A analogia refere-se ao custo energético desproporcional de sistemas de IA em relação aos benefícios concretos que oferecem à sociedade.

TECNOLOGIA – Um renomado economista ambiental comparou a inteligência artificial a “alface digital” em palestra sobre sustentabilidade tecnológica. A analogia refere-se ao custo energético desproporcional de sistemas de IA em relação aos benefícios concretos que oferecem à sociedade.
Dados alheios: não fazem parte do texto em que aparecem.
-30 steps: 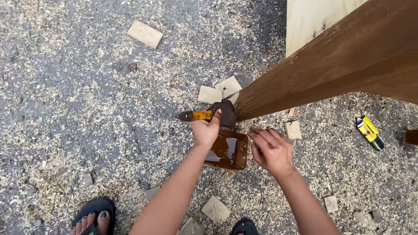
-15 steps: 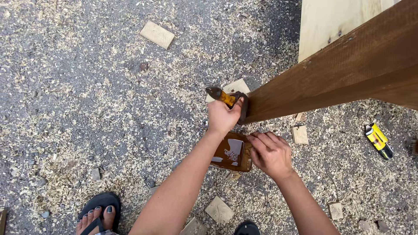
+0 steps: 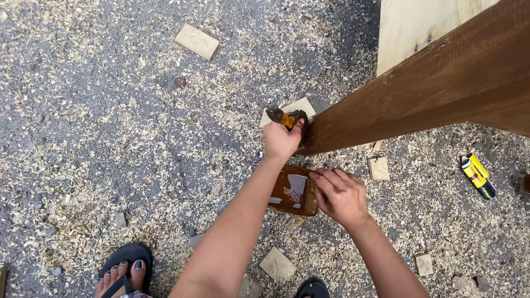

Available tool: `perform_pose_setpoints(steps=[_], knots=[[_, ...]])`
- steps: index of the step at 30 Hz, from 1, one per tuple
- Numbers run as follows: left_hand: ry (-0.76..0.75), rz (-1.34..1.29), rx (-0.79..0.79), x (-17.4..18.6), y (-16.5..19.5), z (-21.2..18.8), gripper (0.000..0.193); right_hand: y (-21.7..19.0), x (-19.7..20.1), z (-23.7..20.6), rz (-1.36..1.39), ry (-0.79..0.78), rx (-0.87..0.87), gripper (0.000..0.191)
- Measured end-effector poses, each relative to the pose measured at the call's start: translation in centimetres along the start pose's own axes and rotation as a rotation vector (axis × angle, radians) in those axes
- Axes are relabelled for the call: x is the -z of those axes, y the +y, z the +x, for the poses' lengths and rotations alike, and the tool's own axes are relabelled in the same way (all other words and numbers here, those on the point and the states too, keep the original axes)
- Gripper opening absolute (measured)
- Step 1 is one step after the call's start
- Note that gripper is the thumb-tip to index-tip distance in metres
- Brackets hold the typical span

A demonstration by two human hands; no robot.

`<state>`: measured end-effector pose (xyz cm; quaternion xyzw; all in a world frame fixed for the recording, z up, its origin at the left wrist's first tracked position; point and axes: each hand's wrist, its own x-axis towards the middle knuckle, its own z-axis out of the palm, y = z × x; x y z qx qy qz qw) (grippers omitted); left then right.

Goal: The person applies dark wood stain to a wooden bench using a brush. They dip the brush into a container of stain and coat the side and underside of the bench slats and frame, moving along the length of the bench.

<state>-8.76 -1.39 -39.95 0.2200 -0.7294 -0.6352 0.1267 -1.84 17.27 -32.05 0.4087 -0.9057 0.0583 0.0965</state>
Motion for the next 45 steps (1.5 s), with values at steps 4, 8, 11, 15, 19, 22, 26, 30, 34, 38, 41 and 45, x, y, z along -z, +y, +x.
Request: perform_pose_setpoints(steps=[4, 8, 11, 15, 19, 22, 26, 30, 34, 38, 41, 45], knots=[[-0.025, -0.106, 0.050, 0.8, -0.1, 0.4, 0.027, 0.7, -0.6, -0.4, -0.026, 0.007, 0.021, 0.027], [-0.051, -0.090, 0.077, 3.3, -1.6, -1.5, 0.027, 1.3, -0.7, -1.8, 0.023, -0.001, -0.057, 0.025], [-0.177, 0.040, 0.168, 4.7, -2.5, -4.6, 0.030, 1.1, -0.4, -2.5, 0.013, -0.006, -0.077, 0.025], [-0.374, 0.351, 0.169, 4.6, -3.5, -7.6, 0.044, 0.4, 0.0, -2.2, -0.018, -0.052, -0.091, 0.028], [-0.106, 0.250, 0.110, 3.5, -6.2, -8.9, 0.030, 0.0, 0.0, -1.5, -0.027, -0.012, -0.043, 0.026], [-0.037, 0.230, 0.171, 3.0, -8.7, -10.2, 0.021, -0.3, -0.4, -1.5, 0.006, -0.058, -0.050, 0.026], [-0.075, 0.305, 0.087, 1.9, -9.6, -11.1, 0.019, -0.5, -0.9, -2.2, 0.016, -0.062, -0.006, 0.026], [-0.168, 0.336, 0.159, 2.1, -7.5, -10.5, 0.022, -0.2, -1.2, -2.8, 0.026, -0.057, -0.022, 0.025], [-0.193, 0.233, 0.209, 4.3, -4.6, -8.7, 0.024, 0.1, -1.5, -2.8, 0.011, -0.050, -0.015, 0.025], [-0.041, 0.123, 0.034, 5.0, -1.8, -5.6, 0.031, 0.3, -1.5, -2.8, 0.027, -0.074, -0.024, 0.022], [-0.072, 0.183, 0.053, 3.9, -0.4, -2.3, 0.038, 0.4, -1.0, -2.9, 0.044, -0.110, -0.038, 0.021], [-0.091, 0.131, -0.021, 1.5, 0.3, -0.7, 0.025, 0.2, -0.5, -2.6, 0.043, -0.067, 0.011, 0.025]])
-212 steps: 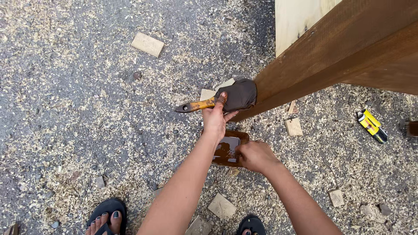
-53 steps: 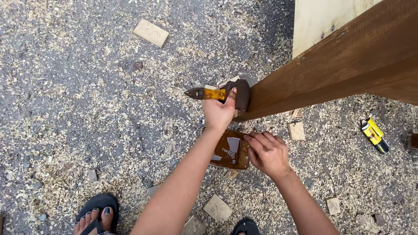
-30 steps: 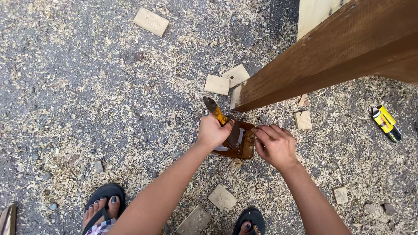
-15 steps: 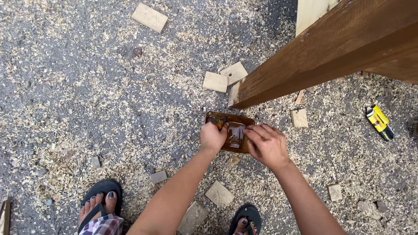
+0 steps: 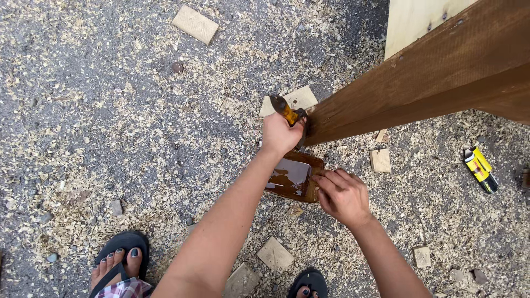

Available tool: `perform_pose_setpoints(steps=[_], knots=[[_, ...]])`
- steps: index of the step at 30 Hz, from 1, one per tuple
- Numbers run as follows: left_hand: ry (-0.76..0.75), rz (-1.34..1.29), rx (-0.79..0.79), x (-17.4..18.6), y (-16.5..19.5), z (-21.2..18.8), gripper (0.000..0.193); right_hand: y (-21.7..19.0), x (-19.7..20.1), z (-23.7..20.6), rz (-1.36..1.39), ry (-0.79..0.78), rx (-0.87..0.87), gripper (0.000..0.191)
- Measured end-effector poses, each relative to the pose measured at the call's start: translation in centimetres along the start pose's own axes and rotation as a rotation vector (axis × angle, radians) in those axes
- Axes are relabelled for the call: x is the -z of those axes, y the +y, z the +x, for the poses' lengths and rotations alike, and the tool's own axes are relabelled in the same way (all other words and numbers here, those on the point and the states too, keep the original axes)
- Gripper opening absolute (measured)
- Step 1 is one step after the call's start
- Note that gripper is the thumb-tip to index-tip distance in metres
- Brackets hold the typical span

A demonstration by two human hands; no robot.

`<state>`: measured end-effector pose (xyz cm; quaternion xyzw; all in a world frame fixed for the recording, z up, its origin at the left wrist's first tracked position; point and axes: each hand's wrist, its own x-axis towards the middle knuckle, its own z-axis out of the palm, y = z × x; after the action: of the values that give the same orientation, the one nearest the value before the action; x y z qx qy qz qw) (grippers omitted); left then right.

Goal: The person applies dark wood stain to a wooden bench using a brush. They dip the brush into a container of stain and coat the side and underside of the bench slats and frame, moving along the length of the bench.

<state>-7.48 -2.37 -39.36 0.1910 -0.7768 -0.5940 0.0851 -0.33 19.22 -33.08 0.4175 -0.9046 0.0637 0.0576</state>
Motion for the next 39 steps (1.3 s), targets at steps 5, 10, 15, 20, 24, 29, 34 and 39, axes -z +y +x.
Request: perform_pose_setpoints(steps=[5, 10, 15, 20, 24, 29, 34, 39], knots=[[-0.044, 0.111, 0.083, -1.8, 0.3, 2.8, 0.025, -0.2, 0.3, 0.4, 0.007, -0.038, -0.021, 0.028], [0.035, -0.076, 0.079, -1.3, -0.9, 2.4, 0.023, -0.2, 0.0, 0.2, 0.009, 0.011, 0.003, 0.028], [0.006, -0.130, 0.165, 0.4, -1.1, 2.1, 0.026, 0.2, -0.9, -0.2, 0.003, -0.037, 0.010, 0.027], [-0.077, -0.409, 0.192, 0.9, 1.3, 4.8, 0.031, 0.6, -1.9, -0.6, -0.031, -0.036, 0.022, 0.028], [-0.107, -0.791, 0.330, 1.6, 1.1, 5.6, 0.029, 0.6, -2.2, -0.8, -0.021, -0.039, 0.033, 0.026], [0.017, -0.826, 0.537, -0.4, -2.3, 2.7, 0.032, 0.3, -1.9, -0.7, 0.004, -0.031, 0.021, 0.026], [0.075, -0.742, 0.542, -1.9, -4.6, 3.3, 0.030, -0.1, -2.0, -0.4, 0.003, -0.063, 0.039, 0.025], [0.144, -0.492, 0.482, -1.4, -6.0, 2.6, 0.031, -0.5, -1.9, -0.2, 0.041, -0.055, 0.041, 0.027]])
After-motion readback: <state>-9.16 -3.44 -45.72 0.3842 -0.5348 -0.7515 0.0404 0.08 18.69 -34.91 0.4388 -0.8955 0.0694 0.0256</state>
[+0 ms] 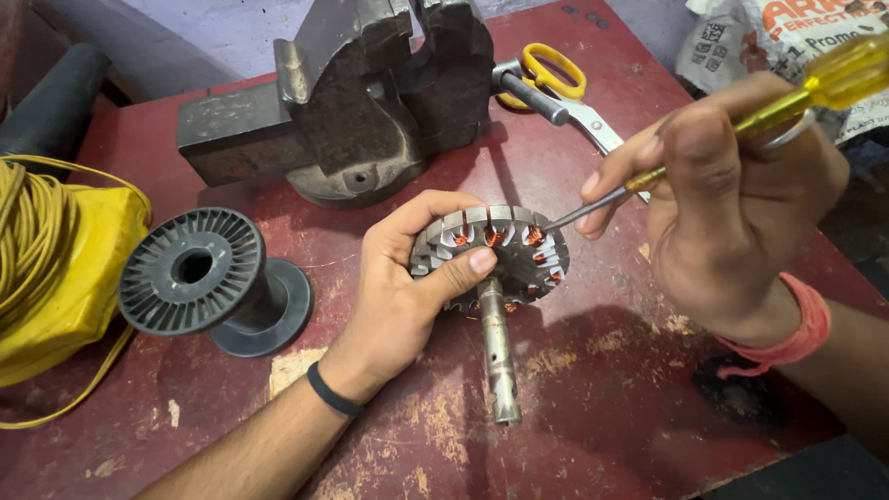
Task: The person removes a motor armature from a bench vise, then uses a screwdriver and scissors to adjust and trim copper windings on the armature. The person rotates the armature to access different slots and continues the adjustment process.
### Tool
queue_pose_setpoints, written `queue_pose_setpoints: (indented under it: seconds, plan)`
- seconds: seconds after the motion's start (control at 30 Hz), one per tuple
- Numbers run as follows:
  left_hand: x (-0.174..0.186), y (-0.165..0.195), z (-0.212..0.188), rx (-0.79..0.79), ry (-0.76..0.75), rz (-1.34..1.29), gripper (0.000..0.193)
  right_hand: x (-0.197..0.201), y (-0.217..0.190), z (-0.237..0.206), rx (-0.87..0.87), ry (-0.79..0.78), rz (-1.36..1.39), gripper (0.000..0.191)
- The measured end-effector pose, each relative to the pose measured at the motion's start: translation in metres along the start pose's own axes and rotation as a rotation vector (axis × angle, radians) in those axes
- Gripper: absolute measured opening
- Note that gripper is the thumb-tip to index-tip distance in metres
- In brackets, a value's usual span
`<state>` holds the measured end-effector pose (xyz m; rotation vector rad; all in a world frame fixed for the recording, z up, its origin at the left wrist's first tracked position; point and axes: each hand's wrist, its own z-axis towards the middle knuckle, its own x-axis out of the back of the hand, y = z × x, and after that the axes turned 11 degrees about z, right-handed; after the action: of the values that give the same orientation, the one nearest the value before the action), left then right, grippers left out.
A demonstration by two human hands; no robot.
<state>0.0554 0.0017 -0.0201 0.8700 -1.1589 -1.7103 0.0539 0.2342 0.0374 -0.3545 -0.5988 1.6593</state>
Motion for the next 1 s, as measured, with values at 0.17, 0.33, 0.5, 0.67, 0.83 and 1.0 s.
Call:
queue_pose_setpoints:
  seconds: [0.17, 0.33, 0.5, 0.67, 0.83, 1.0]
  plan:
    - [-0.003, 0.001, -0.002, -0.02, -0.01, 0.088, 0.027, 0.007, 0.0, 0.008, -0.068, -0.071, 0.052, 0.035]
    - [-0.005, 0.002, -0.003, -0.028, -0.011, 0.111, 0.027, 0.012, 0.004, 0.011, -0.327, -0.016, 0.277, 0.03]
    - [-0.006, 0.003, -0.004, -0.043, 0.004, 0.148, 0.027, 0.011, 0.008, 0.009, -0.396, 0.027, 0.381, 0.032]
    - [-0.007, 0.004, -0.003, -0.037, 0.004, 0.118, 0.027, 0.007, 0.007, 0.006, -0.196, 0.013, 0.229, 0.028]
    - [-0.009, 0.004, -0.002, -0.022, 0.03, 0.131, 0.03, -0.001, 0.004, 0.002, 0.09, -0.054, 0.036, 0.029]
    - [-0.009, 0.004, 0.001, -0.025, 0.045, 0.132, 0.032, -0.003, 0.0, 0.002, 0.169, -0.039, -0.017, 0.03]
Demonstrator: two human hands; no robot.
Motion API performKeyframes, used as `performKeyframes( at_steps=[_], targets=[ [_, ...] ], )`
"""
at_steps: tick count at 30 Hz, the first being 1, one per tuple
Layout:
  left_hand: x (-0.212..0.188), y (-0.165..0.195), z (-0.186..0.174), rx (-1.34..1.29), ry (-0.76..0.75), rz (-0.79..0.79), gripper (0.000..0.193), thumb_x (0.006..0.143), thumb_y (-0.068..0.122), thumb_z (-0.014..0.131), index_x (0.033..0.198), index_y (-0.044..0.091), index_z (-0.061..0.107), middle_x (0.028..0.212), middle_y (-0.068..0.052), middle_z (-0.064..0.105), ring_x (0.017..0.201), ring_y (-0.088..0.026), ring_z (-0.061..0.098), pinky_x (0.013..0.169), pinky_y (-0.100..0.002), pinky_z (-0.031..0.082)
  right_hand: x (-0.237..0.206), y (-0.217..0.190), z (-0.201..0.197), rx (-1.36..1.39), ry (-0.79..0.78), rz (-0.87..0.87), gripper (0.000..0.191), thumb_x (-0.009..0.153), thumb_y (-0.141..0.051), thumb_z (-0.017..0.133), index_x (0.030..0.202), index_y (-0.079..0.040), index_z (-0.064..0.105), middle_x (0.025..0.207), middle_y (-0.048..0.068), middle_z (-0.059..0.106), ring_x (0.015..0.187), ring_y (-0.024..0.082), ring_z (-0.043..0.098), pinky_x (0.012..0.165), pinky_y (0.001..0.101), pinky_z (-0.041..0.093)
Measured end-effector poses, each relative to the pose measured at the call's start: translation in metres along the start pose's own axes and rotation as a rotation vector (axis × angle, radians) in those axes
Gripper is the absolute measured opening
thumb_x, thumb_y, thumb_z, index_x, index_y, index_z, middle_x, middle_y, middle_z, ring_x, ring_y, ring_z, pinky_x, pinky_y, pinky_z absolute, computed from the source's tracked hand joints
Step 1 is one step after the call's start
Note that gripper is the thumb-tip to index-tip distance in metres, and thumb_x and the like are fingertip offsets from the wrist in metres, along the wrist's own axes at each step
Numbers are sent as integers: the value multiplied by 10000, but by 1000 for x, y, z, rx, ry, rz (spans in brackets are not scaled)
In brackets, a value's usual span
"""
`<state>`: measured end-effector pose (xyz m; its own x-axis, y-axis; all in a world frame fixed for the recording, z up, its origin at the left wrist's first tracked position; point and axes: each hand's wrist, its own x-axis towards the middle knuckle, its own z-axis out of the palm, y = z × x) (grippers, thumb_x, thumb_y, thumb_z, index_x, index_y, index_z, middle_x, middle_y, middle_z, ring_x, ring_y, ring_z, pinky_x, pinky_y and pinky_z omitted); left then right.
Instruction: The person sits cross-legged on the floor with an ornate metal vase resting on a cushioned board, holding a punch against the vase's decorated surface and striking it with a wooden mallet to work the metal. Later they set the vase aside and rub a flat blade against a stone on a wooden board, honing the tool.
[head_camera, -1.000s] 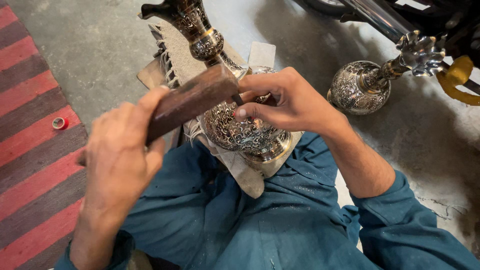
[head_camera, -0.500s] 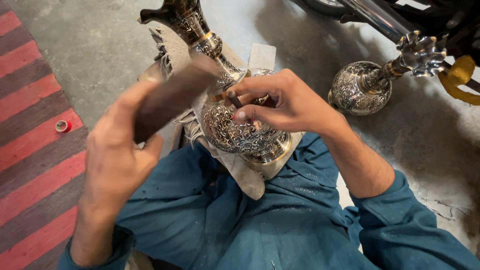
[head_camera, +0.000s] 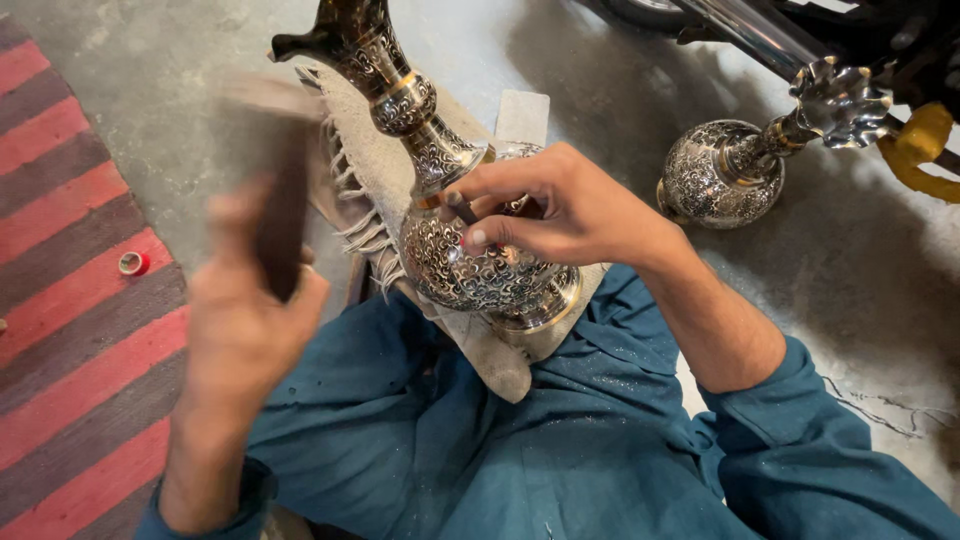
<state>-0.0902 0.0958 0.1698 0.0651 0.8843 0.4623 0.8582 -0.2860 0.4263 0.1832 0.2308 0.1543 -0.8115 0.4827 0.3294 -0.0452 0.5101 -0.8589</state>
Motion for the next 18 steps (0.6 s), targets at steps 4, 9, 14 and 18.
performKeyframes(
  at_steps=[4, 9, 14, 18],
  targets=[
    [-4, -10, 3, 243, -129, -120, 761, 773, -9, 753, 1471, 186, 525, 1020, -186, 653, 993, -414, 664, 883, -495, 520, -1, -1, 2, -5, 37, 89, 316, 986, -74, 729, 1290, -24, 661, 944, 49, 804, 717, 84, 713, 621, 222, 581],
    [-14, -19, 6, -210, -48, -318, 688, 855, 4, 681, 1481, 111, 415, 993, -149, 683, 906, -265, 721, 788, -376, 558, -4, -3, 10, 24, 139, 178, 338, 958, -100, 759, 1270, -30, 650, 943, 46, 806, 671, 69, 706, 577, 221, 581],
    [-14, -11, 11, -516, 24, -350, 636, 910, -5, 651, 1482, 107, 397, 1040, -142, 626, 932, -169, 661, 821, -329, 561, -4, -5, 9, -143, 118, 51, 321, 946, -97, 783, 1248, -53, 683, 884, 61, 802, 651, 75, 698, 586, 235, 550],
    [-4, 0, 4, -133, -5, -21, 750, 788, -58, 705, 1459, 140, 433, 1141, -199, 662, 1009, -292, 666, 878, -371, 543, -2, -6, 9, -178, 114, -35, 325, 963, -103, 787, 1267, -56, 683, 930, 75, 793, 767, 89, 744, 666, 244, 577]
  ],
)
Segundo o especialista, treinar um único modelo avançado de IA pode consumir mais eletricidade que cidades inteiras durante meses. Esse consumo energético massivo, combinado com a escassez de recursos naturais, tornaria o crescimento atual insustentável.

A crítica aponta que muitas aplicações de IA servem para tarefas supérfluas ou substituem atividades humanas que não demandavam tanta energia. O economista defende maior regulação e desenvolvimento de algoritmos energeticamente eficientes.

A palestra gerou debates acalorados na comunidade tecnológica, com defensores da IA argumentando que os benefícios em medicina e ciência justificam o investimento energético. O alerta coincide com discussões globais sobre regulamentação do setor.